What S3 Storage Does

  • Ingest from S3: Pass s3://... paths to cognee.add() to load data directly from S3
  • Store Cognee data on S3: Set your data/system roots to S3 URLs to keep all files on S3
  • S3-compatible: Works with MinIO and other S3-compatible services

Prerequisites

Install with AWS extra if needed (boto3/s3fs) and add credentials to .env:
aws_access_key_id=your_access_key
aws_secret_access_key=your_secret_key
aws_region=us-east-1
# Optional for S3-compatible endpoints (e.g., MinIO):
aws_endpoint_url=http://localhost:9000

Option A: Ingest from S3

Pass S3 URIs (files or prefixes) directly to add(). Directories/prefixes expand to files when credentials are set.
import cognee

# Single file
await cognee.add("s3://my-bucket/docs/paper.pdf")

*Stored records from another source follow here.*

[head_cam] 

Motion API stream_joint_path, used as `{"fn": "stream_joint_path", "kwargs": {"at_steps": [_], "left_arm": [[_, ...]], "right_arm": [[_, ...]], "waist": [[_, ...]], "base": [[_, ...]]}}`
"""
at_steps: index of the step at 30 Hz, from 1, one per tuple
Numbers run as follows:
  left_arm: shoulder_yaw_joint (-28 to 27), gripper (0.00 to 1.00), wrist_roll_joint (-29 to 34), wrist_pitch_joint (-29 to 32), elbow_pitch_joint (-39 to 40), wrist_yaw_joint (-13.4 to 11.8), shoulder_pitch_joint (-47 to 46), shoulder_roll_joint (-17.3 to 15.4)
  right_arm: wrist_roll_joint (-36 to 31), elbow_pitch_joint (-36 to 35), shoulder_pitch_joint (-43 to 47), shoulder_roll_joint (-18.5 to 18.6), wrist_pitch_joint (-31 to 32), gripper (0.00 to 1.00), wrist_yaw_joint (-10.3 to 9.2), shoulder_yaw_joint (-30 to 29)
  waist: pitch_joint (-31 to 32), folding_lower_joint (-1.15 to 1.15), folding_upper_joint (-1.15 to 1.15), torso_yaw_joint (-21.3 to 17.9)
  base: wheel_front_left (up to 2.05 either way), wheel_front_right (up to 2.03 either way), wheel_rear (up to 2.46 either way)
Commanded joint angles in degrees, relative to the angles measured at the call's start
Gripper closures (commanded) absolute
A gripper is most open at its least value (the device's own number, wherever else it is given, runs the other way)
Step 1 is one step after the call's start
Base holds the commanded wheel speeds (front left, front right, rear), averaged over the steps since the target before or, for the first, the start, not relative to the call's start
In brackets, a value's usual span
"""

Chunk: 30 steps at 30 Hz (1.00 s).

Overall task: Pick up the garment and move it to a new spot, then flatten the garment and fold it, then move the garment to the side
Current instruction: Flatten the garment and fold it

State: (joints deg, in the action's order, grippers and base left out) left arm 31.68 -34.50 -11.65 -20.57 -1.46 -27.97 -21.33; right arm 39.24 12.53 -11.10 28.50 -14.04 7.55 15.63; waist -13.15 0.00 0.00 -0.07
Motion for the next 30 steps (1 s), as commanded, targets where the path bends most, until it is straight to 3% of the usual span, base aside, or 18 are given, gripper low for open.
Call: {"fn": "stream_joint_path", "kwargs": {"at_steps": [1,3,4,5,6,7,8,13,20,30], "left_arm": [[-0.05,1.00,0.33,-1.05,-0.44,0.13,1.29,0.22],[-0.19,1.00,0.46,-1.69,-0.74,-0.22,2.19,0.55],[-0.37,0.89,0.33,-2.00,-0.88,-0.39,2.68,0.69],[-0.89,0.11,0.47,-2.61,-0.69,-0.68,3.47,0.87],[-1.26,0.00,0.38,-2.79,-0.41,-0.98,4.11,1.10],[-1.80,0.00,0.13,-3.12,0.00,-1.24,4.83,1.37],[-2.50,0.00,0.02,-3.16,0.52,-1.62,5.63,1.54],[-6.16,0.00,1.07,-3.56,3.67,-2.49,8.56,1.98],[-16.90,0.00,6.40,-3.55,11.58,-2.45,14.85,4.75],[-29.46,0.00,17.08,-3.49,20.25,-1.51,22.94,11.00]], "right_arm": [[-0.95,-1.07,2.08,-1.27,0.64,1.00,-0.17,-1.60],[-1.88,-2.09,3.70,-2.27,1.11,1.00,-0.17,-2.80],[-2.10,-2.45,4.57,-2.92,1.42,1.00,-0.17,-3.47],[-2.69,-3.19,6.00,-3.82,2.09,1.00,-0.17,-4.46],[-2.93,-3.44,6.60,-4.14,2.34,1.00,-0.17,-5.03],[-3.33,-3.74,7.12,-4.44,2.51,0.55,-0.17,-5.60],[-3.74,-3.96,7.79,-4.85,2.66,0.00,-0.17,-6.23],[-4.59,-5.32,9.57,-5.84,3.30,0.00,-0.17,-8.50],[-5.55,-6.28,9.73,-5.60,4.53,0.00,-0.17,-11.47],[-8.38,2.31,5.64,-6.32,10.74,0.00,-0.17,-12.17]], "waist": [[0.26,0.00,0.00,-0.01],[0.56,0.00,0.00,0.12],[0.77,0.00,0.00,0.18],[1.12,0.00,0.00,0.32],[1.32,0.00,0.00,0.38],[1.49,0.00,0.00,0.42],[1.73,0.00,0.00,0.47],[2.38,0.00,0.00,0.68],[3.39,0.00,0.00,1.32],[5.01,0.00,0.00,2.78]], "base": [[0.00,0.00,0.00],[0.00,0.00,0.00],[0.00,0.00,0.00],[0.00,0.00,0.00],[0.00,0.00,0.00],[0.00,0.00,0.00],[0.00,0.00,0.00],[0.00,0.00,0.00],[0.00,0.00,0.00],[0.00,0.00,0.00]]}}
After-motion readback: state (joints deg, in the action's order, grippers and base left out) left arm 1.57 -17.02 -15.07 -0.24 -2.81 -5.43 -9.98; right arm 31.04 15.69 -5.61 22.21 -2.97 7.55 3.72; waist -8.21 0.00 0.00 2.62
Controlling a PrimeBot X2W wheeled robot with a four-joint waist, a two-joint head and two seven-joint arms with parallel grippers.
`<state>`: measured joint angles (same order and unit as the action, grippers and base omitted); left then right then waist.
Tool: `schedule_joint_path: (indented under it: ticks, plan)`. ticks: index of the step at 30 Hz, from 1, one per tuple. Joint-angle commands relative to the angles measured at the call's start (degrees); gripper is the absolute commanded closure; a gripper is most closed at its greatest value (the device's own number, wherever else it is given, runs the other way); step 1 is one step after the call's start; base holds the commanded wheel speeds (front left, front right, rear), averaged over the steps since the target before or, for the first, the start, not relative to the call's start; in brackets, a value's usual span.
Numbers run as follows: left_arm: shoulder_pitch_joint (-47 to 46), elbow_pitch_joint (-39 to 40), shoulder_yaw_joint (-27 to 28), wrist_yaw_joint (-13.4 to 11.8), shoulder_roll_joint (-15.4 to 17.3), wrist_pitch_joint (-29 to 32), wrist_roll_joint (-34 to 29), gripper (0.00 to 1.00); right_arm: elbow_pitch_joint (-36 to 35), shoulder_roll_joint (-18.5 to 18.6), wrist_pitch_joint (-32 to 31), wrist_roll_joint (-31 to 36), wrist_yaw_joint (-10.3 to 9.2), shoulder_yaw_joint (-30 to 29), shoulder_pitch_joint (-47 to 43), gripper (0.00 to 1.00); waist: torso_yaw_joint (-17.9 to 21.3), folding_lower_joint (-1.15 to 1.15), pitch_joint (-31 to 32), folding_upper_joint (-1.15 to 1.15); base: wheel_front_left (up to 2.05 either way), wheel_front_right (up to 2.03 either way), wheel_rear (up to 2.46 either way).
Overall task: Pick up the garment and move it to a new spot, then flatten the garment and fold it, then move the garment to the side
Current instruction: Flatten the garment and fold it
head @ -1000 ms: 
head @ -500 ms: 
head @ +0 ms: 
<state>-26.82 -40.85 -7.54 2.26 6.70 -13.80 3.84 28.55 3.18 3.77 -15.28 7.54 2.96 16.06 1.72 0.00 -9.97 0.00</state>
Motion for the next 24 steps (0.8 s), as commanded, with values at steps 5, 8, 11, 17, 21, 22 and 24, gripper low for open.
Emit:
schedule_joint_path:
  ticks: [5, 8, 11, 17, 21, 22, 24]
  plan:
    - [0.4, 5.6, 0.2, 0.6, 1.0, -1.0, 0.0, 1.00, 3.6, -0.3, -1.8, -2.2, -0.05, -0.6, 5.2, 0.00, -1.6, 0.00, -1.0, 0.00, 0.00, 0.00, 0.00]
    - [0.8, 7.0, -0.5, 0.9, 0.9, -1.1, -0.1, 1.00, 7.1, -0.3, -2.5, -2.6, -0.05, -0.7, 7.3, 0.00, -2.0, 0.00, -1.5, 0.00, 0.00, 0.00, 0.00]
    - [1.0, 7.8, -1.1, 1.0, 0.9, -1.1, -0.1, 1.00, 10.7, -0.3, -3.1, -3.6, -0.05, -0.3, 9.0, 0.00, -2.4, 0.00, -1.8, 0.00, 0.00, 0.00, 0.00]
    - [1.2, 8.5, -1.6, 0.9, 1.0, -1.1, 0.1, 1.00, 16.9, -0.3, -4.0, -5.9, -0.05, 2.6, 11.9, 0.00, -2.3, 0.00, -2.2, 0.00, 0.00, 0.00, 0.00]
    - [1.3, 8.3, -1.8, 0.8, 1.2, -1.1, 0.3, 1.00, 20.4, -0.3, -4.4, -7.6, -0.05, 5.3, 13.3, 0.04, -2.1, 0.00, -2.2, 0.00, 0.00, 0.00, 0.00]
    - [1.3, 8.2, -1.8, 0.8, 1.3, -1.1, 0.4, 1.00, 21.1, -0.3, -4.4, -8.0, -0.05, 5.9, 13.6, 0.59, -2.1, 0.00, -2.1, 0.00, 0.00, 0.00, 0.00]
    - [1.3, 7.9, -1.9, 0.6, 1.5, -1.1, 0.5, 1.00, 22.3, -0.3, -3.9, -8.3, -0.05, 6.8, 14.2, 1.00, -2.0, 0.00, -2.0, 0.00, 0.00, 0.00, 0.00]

# Folder/prefix (recursively expands)
await cognee.add("s3://my-bucket/datasets/reports/")

# Mixed list
await cognee.add([
    "s3://my-bucket/docs/paper.pdf",
    "Some inline text to ingest",
])

# Process the data
await cognee.cognify()
This loads data directly from S3 using the s3:// URI. Directory expansion lists S3 keys and filters out folders, while file I/O streams from S3 using s3fs.
This simple example uses S3 paths for demonstration. In practice, you can mix S3 files with local files, use dataset scoping, and apply custom loaders - the same options work with S3 paths.

Option B: Store Cognee Data on S3

Keep Cognee’s generated files (text copies, system files) on S3 by pointing roots to S3 URLs. Add this to your .env:
DATA_ROOT_DIRECTORY="s3://my-bucket/cognee/data"
SYSTEM_ROOT_DIRECTORY="s3://my-bucket/cognee/system"
# Optional: force S3 backend detection
STORAGE_BACKEND="s3"
This configures Cognee to store all its internal files (processed data, system files) on S3 instead of locally.
Cognee chooses S3 storage when roots start with s3:// (or when STORAGE_BACKEND=s3 and both roots are S3 URLs). Credentials from .env are required.